Seit ich denken kann ist Weihnachten gleich nach der Weinlese die schönste Zeit des Jahres. Früher, als ich klein war, war die Bescherung natürlich noch das Highlight des Abends. Das hat sich in den letzten Jahren geändert – wir haben alles was wir brauchen, deshalb gibt es nur noch kleine Aufmerksamkeiten und Geschenke.
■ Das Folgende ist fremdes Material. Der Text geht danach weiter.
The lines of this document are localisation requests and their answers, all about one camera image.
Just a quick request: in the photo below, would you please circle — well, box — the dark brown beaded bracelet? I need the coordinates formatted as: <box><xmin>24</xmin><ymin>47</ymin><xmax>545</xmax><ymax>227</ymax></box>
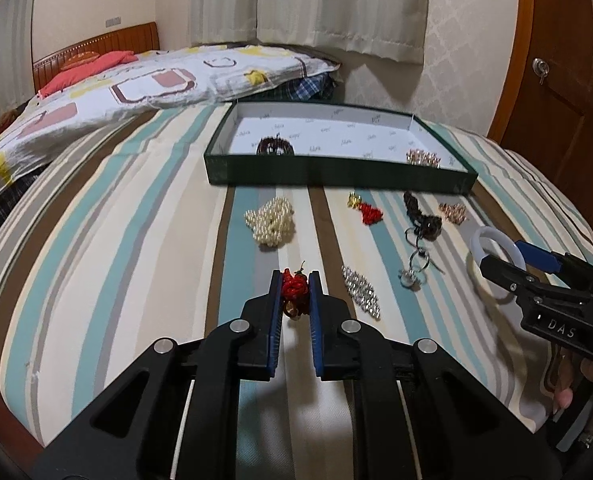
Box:
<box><xmin>403</xmin><ymin>190</ymin><xmax>444</xmax><ymax>243</ymax></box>

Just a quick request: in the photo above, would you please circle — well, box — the orange cushion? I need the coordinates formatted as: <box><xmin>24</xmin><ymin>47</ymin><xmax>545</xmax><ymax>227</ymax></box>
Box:
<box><xmin>59</xmin><ymin>52</ymin><xmax>100</xmax><ymax>71</ymax></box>

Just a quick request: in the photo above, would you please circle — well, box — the white jade bangle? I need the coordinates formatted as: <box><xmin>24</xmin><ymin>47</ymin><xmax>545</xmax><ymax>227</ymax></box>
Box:
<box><xmin>469</xmin><ymin>226</ymin><xmax>529</xmax><ymax>303</ymax></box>

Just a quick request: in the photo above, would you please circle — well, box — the patterned white quilt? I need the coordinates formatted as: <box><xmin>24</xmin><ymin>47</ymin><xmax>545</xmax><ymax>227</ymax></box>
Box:
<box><xmin>0</xmin><ymin>44</ymin><xmax>342</xmax><ymax>216</ymax></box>

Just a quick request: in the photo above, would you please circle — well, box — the person's right hand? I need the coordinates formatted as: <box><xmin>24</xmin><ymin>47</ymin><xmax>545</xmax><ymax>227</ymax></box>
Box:
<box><xmin>543</xmin><ymin>352</ymin><xmax>593</xmax><ymax>433</ymax></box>

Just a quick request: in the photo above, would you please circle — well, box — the narrow beige window curtain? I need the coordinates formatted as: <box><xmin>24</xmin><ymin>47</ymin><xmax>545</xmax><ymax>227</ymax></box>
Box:
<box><xmin>189</xmin><ymin>0</ymin><xmax>262</xmax><ymax>47</ymax></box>

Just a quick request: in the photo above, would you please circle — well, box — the plaid blanket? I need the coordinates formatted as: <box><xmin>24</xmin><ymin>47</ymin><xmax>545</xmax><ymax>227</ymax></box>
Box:
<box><xmin>0</xmin><ymin>170</ymin><xmax>44</xmax><ymax>253</ymax></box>
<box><xmin>246</xmin><ymin>72</ymin><xmax>337</xmax><ymax>108</ymax></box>

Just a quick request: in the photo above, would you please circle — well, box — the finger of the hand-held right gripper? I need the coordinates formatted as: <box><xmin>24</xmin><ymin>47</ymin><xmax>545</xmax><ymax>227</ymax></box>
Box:
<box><xmin>479</xmin><ymin>256</ymin><xmax>537</xmax><ymax>301</ymax></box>
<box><xmin>515</xmin><ymin>241</ymin><xmax>593</xmax><ymax>282</ymax></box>

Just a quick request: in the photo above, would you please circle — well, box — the green tray box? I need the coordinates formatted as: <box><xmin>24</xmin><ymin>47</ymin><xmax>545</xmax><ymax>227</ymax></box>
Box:
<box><xmin>204</xmin><ymin>101</ymin><xmax>478</xmax><ymax>195</ymax></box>

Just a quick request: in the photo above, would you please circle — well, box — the wooden headboard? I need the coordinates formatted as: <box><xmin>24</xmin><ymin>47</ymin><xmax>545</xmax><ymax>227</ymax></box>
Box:
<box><xmin>31</xmin><ymin>21</ymin><xmax>161</xmax><ymax>95</ymax></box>

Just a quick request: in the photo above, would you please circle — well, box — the striped bed sheet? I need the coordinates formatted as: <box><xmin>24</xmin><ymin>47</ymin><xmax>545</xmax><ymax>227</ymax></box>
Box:
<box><xmin>0</xmin><ymin>105</ymin><xmax>593</xmax><ymax>480</ymax></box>

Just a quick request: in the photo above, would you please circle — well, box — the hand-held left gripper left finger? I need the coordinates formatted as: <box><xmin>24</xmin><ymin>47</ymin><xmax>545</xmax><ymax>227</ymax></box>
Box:
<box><xmin>31</xmin><ymin>270</ymin><xmax>283</xmax><ymax>480</ymax></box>

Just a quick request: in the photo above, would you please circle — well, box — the red pillow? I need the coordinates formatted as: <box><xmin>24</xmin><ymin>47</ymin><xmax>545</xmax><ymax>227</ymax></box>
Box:
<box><xmin>37</xmin><ymin>50</ymin><xmax>140</xmax><ymax>98</ymax></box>

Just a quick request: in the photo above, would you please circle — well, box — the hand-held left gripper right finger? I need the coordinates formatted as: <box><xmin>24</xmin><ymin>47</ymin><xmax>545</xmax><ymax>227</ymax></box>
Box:
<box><xmin>307</xmin><ymin>270</ymin><xmax>562</xmax><ymax>480</ymax></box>

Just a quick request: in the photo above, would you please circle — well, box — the pearl necklace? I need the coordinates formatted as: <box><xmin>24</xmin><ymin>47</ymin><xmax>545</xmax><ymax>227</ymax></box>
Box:
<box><xmin>244</xmin><ymin>197</ymin><xmax>297</xmax><ymax>250</ymax></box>

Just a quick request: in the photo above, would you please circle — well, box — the wooden door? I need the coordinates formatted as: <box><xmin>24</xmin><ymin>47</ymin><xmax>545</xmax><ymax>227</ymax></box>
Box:
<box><xmin>486</xmin><ymin>0</ymin><xmax>593</xmax><ymax>241</ymax></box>

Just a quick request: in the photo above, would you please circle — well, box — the large rose gold chain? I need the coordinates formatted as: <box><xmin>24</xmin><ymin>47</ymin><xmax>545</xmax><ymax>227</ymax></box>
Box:
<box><xmin>405</xmin><ymin>148</ymin><xmax>442</xmax><ymax>167</ymax></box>

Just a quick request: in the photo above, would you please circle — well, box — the dark red beaded bracelet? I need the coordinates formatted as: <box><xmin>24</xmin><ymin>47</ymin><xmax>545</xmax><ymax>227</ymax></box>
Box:
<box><xmin>256</xmin><ymin>135</ymin><xmax>297</xmax><ymax>158</ymax></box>

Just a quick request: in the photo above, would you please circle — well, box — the silver key ring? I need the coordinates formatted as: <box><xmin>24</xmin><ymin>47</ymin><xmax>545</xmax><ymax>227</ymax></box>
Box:
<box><xmin>399</xmin><ymin>226</ymin><xmax>447</xmax><ymax>291</ymax></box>

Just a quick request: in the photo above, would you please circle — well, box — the striped side curtain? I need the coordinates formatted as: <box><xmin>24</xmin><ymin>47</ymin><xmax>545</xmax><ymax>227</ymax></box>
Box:
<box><xmin>0</xmin><ymin>0</ymin><xmax>42</xmax><ymax>136</ymax></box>

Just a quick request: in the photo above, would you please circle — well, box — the wide beige window curtain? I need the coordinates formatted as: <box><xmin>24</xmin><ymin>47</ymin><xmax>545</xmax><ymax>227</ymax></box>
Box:
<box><xmin>256</xmin><ymin>0</ymin><xmax>429</xmax><ymax>66</ymax></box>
Heute ist das gemeinsame Essen das schönste und wichtigste am Heiligen Abend. Wir machen ein paar wirklich gute Flaschen Wein auf und zelebrieren den gemeinsamen Genuss-Moment. Seit ich denken kann gibt es Raclette. Das kann schon mal mehrere Stunden dauern. Auch schon immer dazu gehört der Besuch des abendlichen Gottesdienstes in der Casteller Kirche St. Johannes. Als letztes Lied singt die Gemeinde „Oh du fröhliche“. Dabei gehen die Lichter aus und die Kirche ist nur von Kerzenschein beleuchtet. Ein magischer Moment- der das Weihnachtsfest für mich jedes Jahr auf neue wieder zum schönsten Fest des Jahres macht.
Carolin Meyer (24) stammt aus einer Winzerfamilie aus Castell-Greuth (Lkr. Kitzingen), ist staatliche geprüfte Technikerin für Weinbau und Oenologie und seit 2019 Fränkische Weinkönigin.
Prof. Ralf Jahn - IHK-Hauptgeschäftsführer: Als ich noch ein Plätzchenräuber war

Der Christstollen war immer zuerst dran, in der Adventszeit, wenn meine Oma Erna das Backen anfing. Zitronat und Orangeat mochten meine Schwester Uli und ich nicht, wir puhlten beides immer aus dem Christstollen heraus. Danach, wenn endlich die Plätzchen dran waren, durften wir meiner Oma Erna bei der Weihnachtsbäckerei helfen. Es wurden Vanillekipferl gebacken und Spritzgebäck, teilweise verziert mit Schokoladen -Kuvertüre. Meine Schwester Ulli und ich durften uns die Arbeit teilen am Fleischwolf, aus dem wir unterschiedlich geformte Plätzchen zauberten. Nach dem Backvorgang durften wir die Kuvertüre verstreichen. Danach wanderte danach wanderte alles in eine blecherne Keksdose von Oma Erna, ein ziemlich verbeultes zinkfarbenes Ding, das offenbar schon viele Weihnachtsfeste erlebt hatte.
Diese Dose wurde von meiner Oma immer sorgsam versteckt und es war verboten, sich dieser Dose auch nur zu nähern. Schließlich sollten die Plätzchen ja reichen bis zum Weihnachtsfest ...
Immer wenn meine Oma Erna nicht im Hause war, machte ich mich mit meiner Schwester auf die Suche. Und es dauerte natürlich nicht lang, bis wir die Dose gefunden hatten. Im Fliegenschrank der Speisekammer (so genannt weil ein Fliegenschutzgitter angebracht war) war unten ein großes Fach, in dem sich alle allerlei Tücher befanden. Und unter diesen befand sich die Dose, über deren Inhalt ich mich gerne her machte , auch wenn meine Schwester mich immer ermahnte.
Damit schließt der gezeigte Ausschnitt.